● **Assignment**
Everything from the line with "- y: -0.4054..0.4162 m" to the end of the data below, both lines included, should be transcribed exactly; please omit the pictures.

● **Provided data**
Content starts
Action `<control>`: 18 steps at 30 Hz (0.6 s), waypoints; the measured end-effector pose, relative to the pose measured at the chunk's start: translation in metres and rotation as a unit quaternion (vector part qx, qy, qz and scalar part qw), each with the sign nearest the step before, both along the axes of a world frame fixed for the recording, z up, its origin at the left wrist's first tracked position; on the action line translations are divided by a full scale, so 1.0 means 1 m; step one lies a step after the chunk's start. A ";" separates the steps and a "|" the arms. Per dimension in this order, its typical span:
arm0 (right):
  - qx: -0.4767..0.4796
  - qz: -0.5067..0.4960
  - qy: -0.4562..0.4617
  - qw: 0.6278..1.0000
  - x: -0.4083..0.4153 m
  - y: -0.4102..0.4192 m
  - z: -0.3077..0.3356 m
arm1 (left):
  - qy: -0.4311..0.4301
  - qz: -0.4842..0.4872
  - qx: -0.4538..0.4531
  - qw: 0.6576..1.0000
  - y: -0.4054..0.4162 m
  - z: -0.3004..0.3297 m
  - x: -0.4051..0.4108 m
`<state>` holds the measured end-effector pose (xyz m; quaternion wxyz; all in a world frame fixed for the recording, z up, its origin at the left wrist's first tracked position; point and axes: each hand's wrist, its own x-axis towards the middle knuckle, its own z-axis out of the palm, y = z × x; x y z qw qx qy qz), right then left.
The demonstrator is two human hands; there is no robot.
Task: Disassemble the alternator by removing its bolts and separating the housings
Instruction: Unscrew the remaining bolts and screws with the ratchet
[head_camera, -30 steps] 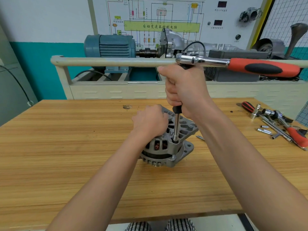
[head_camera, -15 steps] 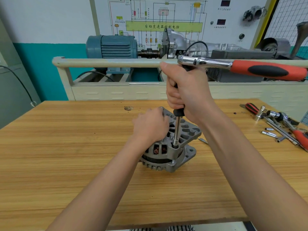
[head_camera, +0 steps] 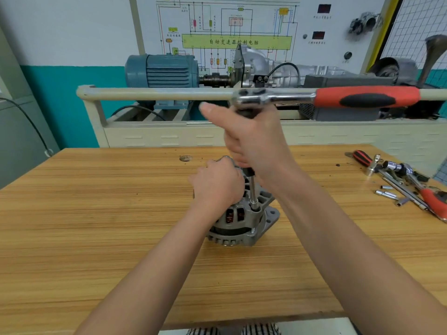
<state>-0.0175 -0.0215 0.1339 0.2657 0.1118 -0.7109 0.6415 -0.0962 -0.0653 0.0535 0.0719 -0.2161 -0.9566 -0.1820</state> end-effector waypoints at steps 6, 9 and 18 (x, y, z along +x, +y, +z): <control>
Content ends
● **Answer section**
  - y: -0.4054..0.4162 m
  - z: -0.3004..0.3297 m
  - x: -0.4051..0.4108 m
`<state>` holds the measured end-effector pose (xyz m; quaternion wxyz; all in a world frame fixed for the recording, z up, its origin at the left wrist's first tracked position; point and axes: each hand's wrist, its own x-axis towards the middle knuckle, its own z-axis out of the palm, y = z × x; x y z qw qx qy qz), right then left.
The demonstrator is two human hands; there is no robot.
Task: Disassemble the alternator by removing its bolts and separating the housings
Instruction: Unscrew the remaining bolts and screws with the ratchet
[head_camera, -30 steps] 
[head_camera, -15 steps] 
[head_camera, +0 steps] 
<state>-0.0175 -0.0215 0.1339 0.2657 0.1118 -0.7109 0.6415 -0.0962 -0.0653 0.0535 0.0719 -0.2161 -0.9566 -0.1820</state> end-effector waypoints at steps 6, 9 and 18 (x, y, z along +x, +y, +z): <control>

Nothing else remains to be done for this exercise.